Negri A L, Alvarez Quiroga M, Bravo M, Fradinger E, Jacobo de Marino A, Bogado C E, Zanchetta J R
Instituto de Investigaciones Metabólicas, Facultad de Medicina, Universidad del Salvador, Buenos Aires, Argentina.

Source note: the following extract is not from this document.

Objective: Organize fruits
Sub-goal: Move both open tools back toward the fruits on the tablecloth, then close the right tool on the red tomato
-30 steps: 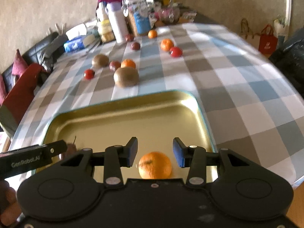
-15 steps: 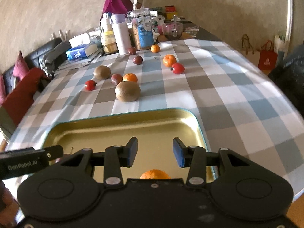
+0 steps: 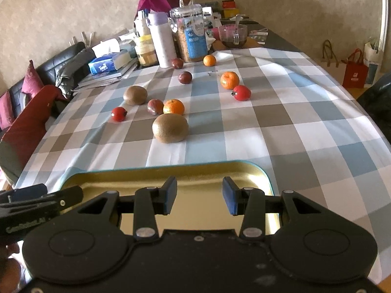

Nefrologia. 2003 Jul-Aug;23(4):327-32.
The conventional intact PTH assays detect not only PTH 1-84 but also inactive fragments (as PTH 7-84) that accumulate in renal failure. There has been a recent development of a new PTH assay that measures only true 1-84 PTH (Whole PTH or CAP assay, Scantibodies). As 7-84 PTH fragment is antagonistic on bone effects of 1-84 PTH, Moniere-Faugere has suggested that 1-84/7-84 PTH ratio less than 1 is predictive of low turnover. We evaluated the usefulness of CAP assay and the 1-84/7-84 PTH ratio as markers of bone turnover in a groups of 24 patients in peritoneal dialysis (PD). Patients were classified as having low bone turn over if they had a Total PTH (similar to intact PTH) of less than 100 pg/ml. We also measured serum CrossLaps (CTX) as another serum resorption marker. Patients had a mean Whole PTH of 95.5 pg/ml and a mesan total PTH of 155.4 pg/l (range 9 to 900). Whole PTH represented 69.1% of total PTH. Fifteen patients (62.5%) had a total PTH of less than 100. These patients had a 1-84/7-84 relationship of 1.9 +/- 1.8 while 9 patients with Total PTH more than 100 had a relationship of 1.29 +/- 0.6 (p = NS). There was a tight correlation between Whole PTH and total PTH (r = 0.98; p < 0.0001) and with serum CTX (r = 0.78; p < 0.0001). We conclude that 1-84/7-84 ratio does not seem useful in the prediction of low bone turnover and that Whole PTH does not seem to be more useful than intact PTH in the prediction of bone turnover in this population. Future studies should correlate this markers with direct measurements of bone turnover in bone biopsies to demonstrate their usefulness in the prediction of the type of renal osteodystrophy.
传统的完整甲状旁腺激素(PTH)检测不仅能检测PTH 1-84,还能检测在肾衰竭时蓄积的无活性片段(如PTH 7-84)。最近开发出了一种新的PTH检测方法,该方法仅测量真正的1-84 PTH(全段PTH或CAP检测法,Scantibodies公司)。由于7-84 PTH片段对1-84 PTH的骨效应具有拮抗作用,莫尼埃 - 福热尔提出1-84/7-84 PTH比值小于1可预测低骨转换。我们评估了CAP检测法以及1-84/7-84 PTH比值作为24例腹膜透析(PD)患者骨转换标志物的效用。如果患者的总PTH(类似于完整PTH)低于100 pg/ml,则被归类为低骨转换。我们还测量了血清I型胶原交联C末端肽(CTX)作为另一种血清骨吸收标志物。患者的平均全段PTH为95.5 pg/ml,平均总PTH为155.4 pg/l(范围为9至900)。全段PTH占总PTH的69.1%。15例患者(62.5%)的总PTH低于100。这些患者的1-84/7-84比值为1.9±1.8,而9例总PTH高于100的患者的该比值为1.29±0.6(p值无统计学意义)。全段PTH与总PTH之间存在紧密相关性(r = 0.98;p < 0.0001),与血清CTX也存在紧密相关性(r = 从0.78;p < 0.0001)。我们得出结论,1-84/7-84比值似乎对预测低骨转换无用,并且在该人群中,全段PTH在预测骨转换方面似乎并不比完整PTH更有用。未来的研究应将这些标志物与骨活检中骨转换的直接测量结果相关联,以证明它们在预测肾性骨营养不良类型方面的效用。